> What you are asked to do:
Using the entries below, show all lines with the string "left".

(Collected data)

+ + +

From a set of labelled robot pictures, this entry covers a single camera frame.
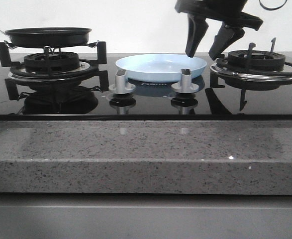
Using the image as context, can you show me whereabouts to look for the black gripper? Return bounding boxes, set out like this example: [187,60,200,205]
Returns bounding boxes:
[175,0,263,60]

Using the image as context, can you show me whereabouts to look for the light blue plate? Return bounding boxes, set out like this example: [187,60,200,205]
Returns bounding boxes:
[115,53,207,83]

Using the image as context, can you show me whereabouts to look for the black frying pan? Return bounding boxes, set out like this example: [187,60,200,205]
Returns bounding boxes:
[0,27,92,48]

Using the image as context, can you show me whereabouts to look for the right gas burner head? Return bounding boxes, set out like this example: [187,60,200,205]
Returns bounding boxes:
[210,49,292,83]

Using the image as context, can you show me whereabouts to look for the gas burner head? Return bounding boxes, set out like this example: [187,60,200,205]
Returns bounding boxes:
[10,52,98,80]
[210,49,292,83]

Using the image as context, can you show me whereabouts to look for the silver right stove knob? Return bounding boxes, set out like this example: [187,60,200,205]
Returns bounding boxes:
[171,69,199,94]

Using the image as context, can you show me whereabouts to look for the silver stove knob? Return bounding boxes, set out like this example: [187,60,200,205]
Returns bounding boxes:
[109,69,136,95]
[171,69,199,94]

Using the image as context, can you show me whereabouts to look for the black right pan support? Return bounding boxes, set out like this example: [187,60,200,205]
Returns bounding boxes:
[205,37,292,115]

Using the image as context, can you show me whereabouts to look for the black pan support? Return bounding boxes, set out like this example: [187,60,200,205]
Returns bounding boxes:
[205,37,292,115]
[0,41,107,82]

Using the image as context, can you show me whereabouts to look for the silver left stove knob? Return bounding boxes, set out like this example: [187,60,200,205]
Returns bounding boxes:
[109,69,136,95]

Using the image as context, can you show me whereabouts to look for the black glass gas cooktop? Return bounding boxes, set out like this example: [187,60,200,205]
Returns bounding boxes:
[0,56,292,121]

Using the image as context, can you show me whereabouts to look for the left gas burner head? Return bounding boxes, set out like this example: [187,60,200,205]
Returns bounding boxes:
[10,52,98,80]

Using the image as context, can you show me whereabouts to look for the black left pan support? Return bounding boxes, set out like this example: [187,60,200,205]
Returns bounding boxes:
[0,41,107,82]

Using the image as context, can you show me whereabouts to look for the grey cabinet front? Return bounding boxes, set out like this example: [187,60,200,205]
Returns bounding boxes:
[0,194,292,239]

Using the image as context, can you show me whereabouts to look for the black cable loop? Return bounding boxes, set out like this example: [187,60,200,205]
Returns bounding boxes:
[258,0,288,11]

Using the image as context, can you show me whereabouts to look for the wire pan support ring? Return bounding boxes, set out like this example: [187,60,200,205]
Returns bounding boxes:
[3,39,100,54]

+ + +

> Answer to the exercise:
Using the image as context, can you show me whereabouts to look for the silver left stove knob? Return bounding boxes, set out like this example: [187,60,200,205]
Using the image as context, can you show me whereabouts to look for the left gas burner head? Return bounding boxes, set out like this example: [187,60,200,205]
Using the image as context, can you show me whereabouts to look for the black left pan support? Return bounding boxes, set out like this example: [187,60,200,205]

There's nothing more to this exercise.